Although most of these enzymes and protocols are patent-locked, they would be available for manufacturing and use in areas where patents were not filed, which likely includes many countries in the Global South. Local manufacturing of health technologies depends on the presence of relevant capacity, infrastructure and regulatory frameworks but is promoted by organisations including the WHO, UNIDO, UNCTAD, UNAIDS, UNICEF and The Global Fund [127]. The implementation of low-cost diagnostic technologies in countries with very limited testing resources could be a game changer in the global control of the COVID-19 pandemic, particularly when combined with protocols for RNA extraction that do not depend on commercial kits ([9092,119,121], and Table 3), and the generation of reagents that can be distributed and stored at room temperature [128]. For this reason, development of rapid diagnostics for use at the community level was #1 in the WHO’s eight immediate research actions agreed as part of their 2019 Novel Coronavirus Global Research and Innovation Forum [129].

Table 3. Diagnostic hardware and reagents with open source alternatives.

We have selected FDA/CDC-approved items as an illustration but each country will have its own regulators and agencies with different sets of approved equipment and reagents. Many countries are choosing to simplify or accelerate regulatory approval during the COVID-19 pandemic.

The scientific community is coming together to find and implement faster and cheaper diagnostics, which could be instrumental to control the pandemic, particularly in the medium term amid fears of the so-called “second peak” if and when the strict isolation measures put in place in many countries relax. The diagnostic supply chain issues we face currently highlight the risks of under-investment in public diagnostic infrastructure and of vendor lock-in, resulting in reliance on a small number of suppliers. Efforts from the open hardware community to design and produce rate-limiting equipment and reagents (Table 3, Fig 3) could offer a long-term mitigation strategy, allowing rapid scale up of manufacturing of generic designs and recipes, given sufficient political will and investment.

Conclusion and outlook

In the sections above, we have summarised a subset of current FOSH related initiatives aiming to meet the global challenge of COVID-19. However, our account is by no means comprehensive, and the situation changes daily. Accordingly it remains important to continuously seek up to date information, for example by following live documents curated by the community on various aspects of the FOSH response [33,37,130], and to join key community portals and mailing lists [23,24,130132].

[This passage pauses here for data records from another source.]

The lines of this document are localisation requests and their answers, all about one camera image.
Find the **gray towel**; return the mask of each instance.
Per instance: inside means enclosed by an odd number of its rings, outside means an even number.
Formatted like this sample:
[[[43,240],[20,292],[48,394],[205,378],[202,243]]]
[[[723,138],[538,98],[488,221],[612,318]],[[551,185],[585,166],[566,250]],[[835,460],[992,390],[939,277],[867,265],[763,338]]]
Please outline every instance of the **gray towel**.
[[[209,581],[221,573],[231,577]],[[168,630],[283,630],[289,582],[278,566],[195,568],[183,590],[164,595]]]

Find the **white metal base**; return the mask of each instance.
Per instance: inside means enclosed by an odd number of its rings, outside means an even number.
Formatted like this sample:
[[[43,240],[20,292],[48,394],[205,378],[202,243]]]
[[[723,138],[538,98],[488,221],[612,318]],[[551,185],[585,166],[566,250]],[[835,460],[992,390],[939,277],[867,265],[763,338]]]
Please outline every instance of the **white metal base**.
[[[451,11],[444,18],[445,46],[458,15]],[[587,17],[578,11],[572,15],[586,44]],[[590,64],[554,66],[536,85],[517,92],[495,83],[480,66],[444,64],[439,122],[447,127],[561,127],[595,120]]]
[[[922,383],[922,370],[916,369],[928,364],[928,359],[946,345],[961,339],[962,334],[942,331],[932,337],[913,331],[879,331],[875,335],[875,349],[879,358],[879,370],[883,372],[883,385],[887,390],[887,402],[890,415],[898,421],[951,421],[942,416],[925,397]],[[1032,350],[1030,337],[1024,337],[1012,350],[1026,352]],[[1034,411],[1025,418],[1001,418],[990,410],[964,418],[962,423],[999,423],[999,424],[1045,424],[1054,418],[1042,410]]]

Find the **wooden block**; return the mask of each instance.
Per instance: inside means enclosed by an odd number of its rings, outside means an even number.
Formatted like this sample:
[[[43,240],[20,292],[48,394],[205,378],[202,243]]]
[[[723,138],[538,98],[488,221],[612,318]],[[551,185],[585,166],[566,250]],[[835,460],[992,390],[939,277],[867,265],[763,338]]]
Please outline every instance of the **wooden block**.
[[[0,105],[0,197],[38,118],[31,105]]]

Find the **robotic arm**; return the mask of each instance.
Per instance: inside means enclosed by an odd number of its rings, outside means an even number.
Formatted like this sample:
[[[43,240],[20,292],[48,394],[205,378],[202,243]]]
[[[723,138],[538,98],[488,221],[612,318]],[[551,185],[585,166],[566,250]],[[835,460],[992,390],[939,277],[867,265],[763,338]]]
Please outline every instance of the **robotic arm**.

For brevity, we omitted discussions of related approaches, for example the introduction and modification of existing tools from veterinary care [133]. We did not discuss the important role open-source software and data-collection initiatives can play in understanding and responding to the ongoing and projected situation [134136]. Also not covered here are other Open Science tools and projects that could help alleviate many problems in the current scenario [137].

Most of the technology discussed above is classed as a medical device when used in a diagnostic or clinical setting; a challenge faced by only a small number of existing open hardware devices and therefore in need of further research. Moving technology to implementation is perhaps the greatest challenge facing these projects, involving consideration of integration into health care systems, supply chain logistics, regulations, legal liability and political will. The urgency of the current situation has led to a relaxation of regulatory processes by the US Food and Drug Administration [138] and the European Union [139], with some open source projects already reaching formal testing stages e.g. the VentRap ventilator from the Open AIRE forum is ready for evaluation by the Department of Health of the Principality of Asturias in Spain [140].

In conclusion, FOSH approaches are set to play an important part in the global response to our current situation. To what extent they are able to scale a practical response that directly addresses the current wave of need for medical and diagnostic hardware remains to be seen but that is not their only valuable contribution: they are unlocking large and distributed pools of talent, building knowledge, developing innovative designs and fostering capacity and capabilities to tackle this crisis and future emergencies. Like open source software, FOSH works through the eyes and brains of many. The more people join ongoing projects, or launch their own and freely share their progress online, the faster and more effective our united global community will be. The time to join is now.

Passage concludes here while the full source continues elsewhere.